Wednesday, October 11, 2006

The Departed

"When I was your age, they would say you could become cops or criminals. What I'm saying is this: When you're facing a loaded gun, what's the difference?" So says Frank Costello, crime boss in South Boston, near the beginning of Martin Scorsese's The Departed. "What's the difference?" is what the rest of the film explores, because there is a great difference.

The film is based on the 2002 Hong Kong film, Infernal Affairs. It focuses on two freshly graduated Massachusetts State Troopers. Colin Sullivan grew up in Costello's neighborhood, where Costello became something of a surrogate father for him. He has obviously been groomed by Costello to serve as a mole inside the police, keeping him informed of investigations against him. Billy Costigan has family connections to Costello's organization, but, like his father, has always disdained the criminal element of the family. Captain Queenan sees in him a perfect candidate to infiltrate Costello's gang. Each informer is suspected to exist, but neither knows who the other one is. The goal of each is to try to identify the rat.

The two inside men are mirror images of each other. One respectable, the other shady. One trying to do good, the other helping to do evil. One is a criminal, one is seemingly upstanding. They also have similarities. Each of these two state troopers is living a lie. Each sees what he is doing as noble -- one to fight crime, one to protect his friend. Both have given up their real self to be of service to someone else. In some ways they are each victims of those willing to use them.

As their two stories intertwine the plot gets to take some interesting turns and set up some tense situations as one or the other is almost exposed. That central plot of the film is done as well as Scorsese has ever done, and gangster films are what immediately come to mind when he is mentioned. He has often used criminals to reflect on how people can act two different ways. He remembers growing up seeing people he knew were connected to the mob who always tipped their hat to a priest. The difference between outward behavior and inward being is central to many of his films.

The core of the film is a massive battle between good and evil, but neither character is absolute good or absolute evil. Much of the battle of good and evil is not between the two informers, but within both of them. Is it possible to do good by doing evil? Can doing something bad lead to a greater good -- and if so, is it worth the cost? That same battle often rages within our minds and souls as well.

While that central aspect of the film is excellent, the parts of the film around the edges are less well done. The other criminals in Costello's gang and the other state police are mostly there for window dressing. The side character in the film I found most interesting (Sgt. Dignam) is relegated to a lot of loud cursing; he is full of anger, but we never know why. Madolyn, the psychiatrist that ends up with both Costigan and Sullivan, has conflicts that are never developed.

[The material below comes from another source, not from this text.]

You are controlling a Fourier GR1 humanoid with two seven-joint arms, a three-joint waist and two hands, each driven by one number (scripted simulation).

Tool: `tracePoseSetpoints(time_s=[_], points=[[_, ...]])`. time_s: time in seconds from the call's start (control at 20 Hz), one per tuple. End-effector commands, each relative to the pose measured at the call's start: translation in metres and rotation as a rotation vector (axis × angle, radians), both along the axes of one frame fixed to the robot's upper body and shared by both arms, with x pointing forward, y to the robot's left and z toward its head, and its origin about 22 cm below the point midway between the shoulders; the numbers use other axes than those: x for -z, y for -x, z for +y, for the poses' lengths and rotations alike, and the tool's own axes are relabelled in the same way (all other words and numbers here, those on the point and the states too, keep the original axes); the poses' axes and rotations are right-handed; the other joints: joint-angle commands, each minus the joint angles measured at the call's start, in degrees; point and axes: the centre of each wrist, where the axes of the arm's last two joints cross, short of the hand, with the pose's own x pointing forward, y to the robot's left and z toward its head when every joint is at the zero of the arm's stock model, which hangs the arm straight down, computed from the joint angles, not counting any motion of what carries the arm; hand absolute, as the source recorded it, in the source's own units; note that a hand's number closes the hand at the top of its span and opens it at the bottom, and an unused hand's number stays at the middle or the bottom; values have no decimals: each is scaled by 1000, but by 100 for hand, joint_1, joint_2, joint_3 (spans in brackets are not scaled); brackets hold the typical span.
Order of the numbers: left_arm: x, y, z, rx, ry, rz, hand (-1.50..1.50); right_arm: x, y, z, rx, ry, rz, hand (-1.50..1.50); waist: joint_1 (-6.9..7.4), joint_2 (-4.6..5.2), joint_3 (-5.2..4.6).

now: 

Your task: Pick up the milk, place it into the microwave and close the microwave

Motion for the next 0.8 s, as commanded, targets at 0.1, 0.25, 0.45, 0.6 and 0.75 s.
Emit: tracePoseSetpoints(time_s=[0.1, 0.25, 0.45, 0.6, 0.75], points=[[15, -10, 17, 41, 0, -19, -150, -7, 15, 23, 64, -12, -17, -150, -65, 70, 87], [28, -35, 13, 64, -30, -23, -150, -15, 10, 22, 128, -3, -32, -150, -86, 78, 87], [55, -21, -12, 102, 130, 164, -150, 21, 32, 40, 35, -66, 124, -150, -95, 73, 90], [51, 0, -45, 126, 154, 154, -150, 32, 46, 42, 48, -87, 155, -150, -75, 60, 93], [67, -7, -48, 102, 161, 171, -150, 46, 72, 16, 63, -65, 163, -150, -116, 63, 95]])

The performances are excellent, especially Leonardo DiCaprio's Costigan -- it is his best work since his very early What's Killing Gilbert Grape and The Basketball Diaries. But like the plot, the further from the center of the film, the less stellar the performances, but that may well be because the roles are less developed.

When you're facing a loaded gun, what's the difference? The difference lies in who we really are, not who we seem to be.